Veniva servito il brandy.
«Per cominciare, lei conosceva quelle persone?» chiese Rubin ammiccando con i suoi occhi penetranti.
«Per niente» disse Bartram fiutando con delicatezza il brandy e portandolo appena alle labbra, «ma credo che uno di voi, qui, li abbia conosciuti. Qualche anno fa.
«Vidi Anderson per la prima volta quando venne nel mio ufficio in preda a una collera tremenda. “Lei deve trovarmi quello che ho perduto,” disse. Nella mia carriera ho trattato molti casi di furto, perciò non mi scomposi. “Che cosa ha perduto, esattamente?” gli domandai. E lui: “Maledizione, amico, è proprio questo che deve scoprire.”

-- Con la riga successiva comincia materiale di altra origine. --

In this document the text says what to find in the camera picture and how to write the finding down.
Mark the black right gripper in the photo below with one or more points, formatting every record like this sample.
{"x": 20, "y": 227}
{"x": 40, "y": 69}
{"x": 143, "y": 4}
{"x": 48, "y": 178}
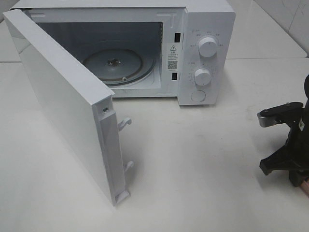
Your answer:
{"x": 297, "y": 153}

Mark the pink round plate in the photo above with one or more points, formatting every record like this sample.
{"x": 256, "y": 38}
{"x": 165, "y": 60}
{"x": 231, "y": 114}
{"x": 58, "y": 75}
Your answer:
{"x": 305, "y": 186}

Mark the round white door button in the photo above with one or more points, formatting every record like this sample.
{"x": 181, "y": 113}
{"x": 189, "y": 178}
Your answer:
{"x": 198, "y": 96}

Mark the white microwave door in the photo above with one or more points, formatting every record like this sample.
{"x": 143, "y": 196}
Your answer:
{"x": 76, "y": 101}

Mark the lower white microwave knob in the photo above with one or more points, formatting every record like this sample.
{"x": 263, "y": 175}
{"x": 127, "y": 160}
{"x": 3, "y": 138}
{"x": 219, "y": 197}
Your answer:
{"x": 202, "y": 77}

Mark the white microwave knob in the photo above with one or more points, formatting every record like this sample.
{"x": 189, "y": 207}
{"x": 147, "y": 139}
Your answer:
{"x": 207, "y": 46}
{"x": 202, "y": 77}

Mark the upper white microwave knob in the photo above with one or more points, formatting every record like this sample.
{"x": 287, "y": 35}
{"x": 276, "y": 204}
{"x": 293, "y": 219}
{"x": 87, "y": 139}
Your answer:
{"x": 207, "y": 46}

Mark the white microwave oven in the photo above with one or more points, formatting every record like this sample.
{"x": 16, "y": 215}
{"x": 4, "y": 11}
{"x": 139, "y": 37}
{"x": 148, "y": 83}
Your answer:
{"x": 167, "y": 30}

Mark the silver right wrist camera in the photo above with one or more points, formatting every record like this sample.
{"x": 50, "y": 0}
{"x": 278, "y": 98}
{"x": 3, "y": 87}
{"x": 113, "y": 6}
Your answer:
{"x": 288, "y": 113}

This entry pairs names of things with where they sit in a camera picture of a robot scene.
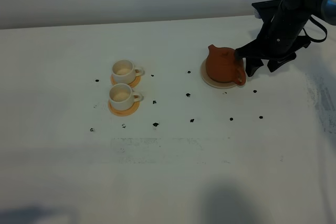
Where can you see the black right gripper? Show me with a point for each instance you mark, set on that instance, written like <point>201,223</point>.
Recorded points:
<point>278,40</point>

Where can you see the brown clay teapot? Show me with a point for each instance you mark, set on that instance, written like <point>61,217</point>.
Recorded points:
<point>222,66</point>

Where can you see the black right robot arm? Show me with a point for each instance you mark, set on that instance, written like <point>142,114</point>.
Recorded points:
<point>322,9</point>

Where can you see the beige round teapot coaster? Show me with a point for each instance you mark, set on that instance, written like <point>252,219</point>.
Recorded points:
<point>213,83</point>

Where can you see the orange coaster rear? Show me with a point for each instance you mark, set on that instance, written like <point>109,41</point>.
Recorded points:
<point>132,84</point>

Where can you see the orange coaster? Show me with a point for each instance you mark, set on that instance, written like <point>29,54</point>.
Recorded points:
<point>126,111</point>
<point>132,84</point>

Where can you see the orange coaster front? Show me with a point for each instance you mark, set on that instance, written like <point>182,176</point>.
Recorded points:
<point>126,111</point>

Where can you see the white teacup rear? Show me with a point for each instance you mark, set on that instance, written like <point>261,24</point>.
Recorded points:
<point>125,71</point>

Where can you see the white teacup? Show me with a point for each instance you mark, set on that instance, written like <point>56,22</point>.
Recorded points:
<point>125,71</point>
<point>122,97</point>

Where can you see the white teacup front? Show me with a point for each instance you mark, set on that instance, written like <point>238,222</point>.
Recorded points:
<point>122,97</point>

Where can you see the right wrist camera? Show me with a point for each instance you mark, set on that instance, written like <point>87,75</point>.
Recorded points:
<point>265,10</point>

«La storia venne fuori a brandelli. Anderson e Jackson avevano avuto una lite tremenda. Jackson si sentiva oltraggiato come può esserlo solo un uomo onesto quando scopre che la sua integrità non lo protegge dal sospetto di connivenza con altri. Aveva giurato vendetta e Anderson aveva risposto con una scrollata di spalle e una risata».
«Guardatevi dall'ira dei pazienti» citò Avalon, con il tono di ricercata precisione che metteva in tutte le sue affermazioni, anche le più banali.
«Così si dice» fece Bartram, «ma non ho mai avuto occasione di verificare questa massima. Né, pare, l'aveva avuta Anderson, visto che non temeva Jackson. Mi spiegò che Jackson era così patologicamente onesto e così insensatamente ligio alla legge che non avrebbe mai potuto commettere un reato. Almeno così credeva. Non gli venne nemmeno in mente di chiedere a Jackson di restituirgli la chiave dell'ufficio, cosa assai strana dato che l'ufficio si trovava nella casa di Anderson, dove erano tutte le cianfrusaglie.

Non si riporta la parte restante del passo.